Selenium Example

This example showcases how to interact with Selenium using middlewares in Garden.

In the Gardener class, you specify the middlewares you wish to utilize. In this instance, we are employing the SeleniumMiddleware with configured details. Moreover, we set up a task to perform some simple website crawling for us.

With the SeleniumMiddleware.config method, you can leverage most of the code snippets required for nearly every Selenium project when setting up for web scraping, while maintaining the most flexible customization capabilities.

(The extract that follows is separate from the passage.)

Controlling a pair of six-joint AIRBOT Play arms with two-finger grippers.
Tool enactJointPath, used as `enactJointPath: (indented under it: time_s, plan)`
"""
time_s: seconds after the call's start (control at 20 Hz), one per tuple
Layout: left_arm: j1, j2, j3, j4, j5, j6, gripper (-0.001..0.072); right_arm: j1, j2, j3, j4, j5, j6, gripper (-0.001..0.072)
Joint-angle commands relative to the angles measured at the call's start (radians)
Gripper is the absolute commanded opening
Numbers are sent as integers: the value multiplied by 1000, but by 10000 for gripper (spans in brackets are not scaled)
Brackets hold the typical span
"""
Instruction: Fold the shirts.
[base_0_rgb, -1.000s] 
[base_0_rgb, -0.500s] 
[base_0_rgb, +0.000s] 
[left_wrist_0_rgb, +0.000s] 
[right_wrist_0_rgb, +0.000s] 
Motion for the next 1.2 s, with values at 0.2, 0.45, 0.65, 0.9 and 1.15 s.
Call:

You can select your own webdriver and browser location to use, determine whether you need to see the browser window or keep it headless if running on a server without a desktop. You can define which proxy or user agent options to use, as well as webdriver startup option settings, stealth options, and more.

When using SeleniumMiddleware, a context manager method named selenium will be mounted under each task's objects property. The objects are also accessible under the Gardener itself.

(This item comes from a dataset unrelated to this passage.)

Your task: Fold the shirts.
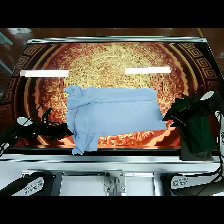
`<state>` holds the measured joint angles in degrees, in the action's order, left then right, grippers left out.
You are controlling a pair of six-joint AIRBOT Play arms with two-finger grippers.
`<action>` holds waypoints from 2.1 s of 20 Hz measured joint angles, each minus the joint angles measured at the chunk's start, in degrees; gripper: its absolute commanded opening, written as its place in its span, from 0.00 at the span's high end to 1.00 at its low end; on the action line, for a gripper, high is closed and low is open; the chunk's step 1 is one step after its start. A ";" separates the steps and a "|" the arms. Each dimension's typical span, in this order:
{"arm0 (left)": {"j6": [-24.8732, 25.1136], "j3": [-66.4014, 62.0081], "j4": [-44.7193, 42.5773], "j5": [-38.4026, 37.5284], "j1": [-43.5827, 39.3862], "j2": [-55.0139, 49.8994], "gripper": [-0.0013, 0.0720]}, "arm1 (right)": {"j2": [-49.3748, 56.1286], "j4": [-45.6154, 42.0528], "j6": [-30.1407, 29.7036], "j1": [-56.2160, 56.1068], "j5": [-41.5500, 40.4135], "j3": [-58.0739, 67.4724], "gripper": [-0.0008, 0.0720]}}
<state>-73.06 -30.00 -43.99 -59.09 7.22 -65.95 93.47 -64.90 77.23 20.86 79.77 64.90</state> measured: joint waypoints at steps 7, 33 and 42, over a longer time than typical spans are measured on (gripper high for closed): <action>-0.70 -4.90 0.35 -0.50 0.00 1.29 0.93 | 3.87 2.58 1.44 -0.15 -1.22 -0.22 0.12; -3.37 -69.99 -8.98 -4.04 12.96 29.88 0.93 | -48.30 5.49 -2.01 -7.41 -16.26 33.59 0.89; -9.29 -74.58 -22.58 -14.80 13.66 40.11 0.93 | -62.36 -9.27 4.24 -7.50 -5.75 35.17 0.89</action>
<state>-82.35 -104.57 -66.57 -73.89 20.88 -25.85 31.11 -74.17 81.47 13.37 74.02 100.07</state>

With each function call, it returns a browser session. You can place your scraping logics within the context, and it will handle the creation and clean-up actions for Selenium for you.

Code

# examples/use_selenium.py

from garden import Gardener, Hedgehog
from garden.middlewares.selenium import SeleniumMiddleware
from selenium import webdriver


class TestGardener(Gardener):
    '''
    TestGardener shows how to use Selenium.
    '''

    middlewares = [
        SeleniumMiddleware.config(
            headless=False,
            proxy=None,
            binary_location='./Google Chrome for Testing',
            webdriver_location='./chromedriver',
            option_arguments=['blink-settings=imagesEnabled=true'],
        ),
    ]

    @Gardener.task('Test Task', repeat=False)
    async def test_task(self, task: Hedgehog):
        session: webdriver.Chrome

        url = 'https://github.com/'
        js = 'return document.getElementsByName("description")[0].content'

        with task.objects.selenium() as session:
            session.get(url)
            session.implicitly_wait(5)
            session.get_screenshot_as_file('screenshot.png')

            description = session.execute_script(js)
            task.log(f'description: {description}')

        task.log('test task executed 👌')


if __name__ == '__main__':
    TestGardener(name='TG').start()

Output

> python examples/use_selenium.py
2025-04-01 07:22:09 INFO::Hedgehog [Test Task] created
2025-04-01 07:22:09 INFO::TestGardener [TG] initiated
2025-04-01 07:22:09 INFO::TestGardener [TG] preparing
2025-04-01 07:22:09 INFO::MiddlewareManager registering middlewares[SeleniumMiddleware]
2025-04-01 07:22:09 INFO::TestGardener [TG] ready
2025-04-01 07:22:09 INFO::TestGardener [TG] running
2025-04-01 07:22:09 INFO::Hedgehog [Test Task] running
2025-04-01 07:22:10 INFO::Middleware [selenium] Selenium session initialized
2025-04-01 07:22:12 INFO::Hedgehog [Test Task] description: GitHub is where people build software. More than 150 million people use GitHub to discover, fork, and contribute to over 420 million projects.
2025-04-01 07:22:12 INFO::Middleware [selenium] Selenium session closed
2025-04-01 07:22:12 INFO::Hedgehog [Test Task] test task executed 👌
2025-04-01 07:22:12 INFO::Hedgehog [Test Task] terminated
2025-04-01 07:22:12 INFO::TestGardener [TG] stopped
2025-04-01 07:22:12 INFO::MiddlewareManager deregistering middlewares[SeleniumMiddleware]
2025-04-01 07:22:12 INFO::TestGardener [TG] terminated
2025-04-01 07:22:12 INFO::TestGardener [TG] exited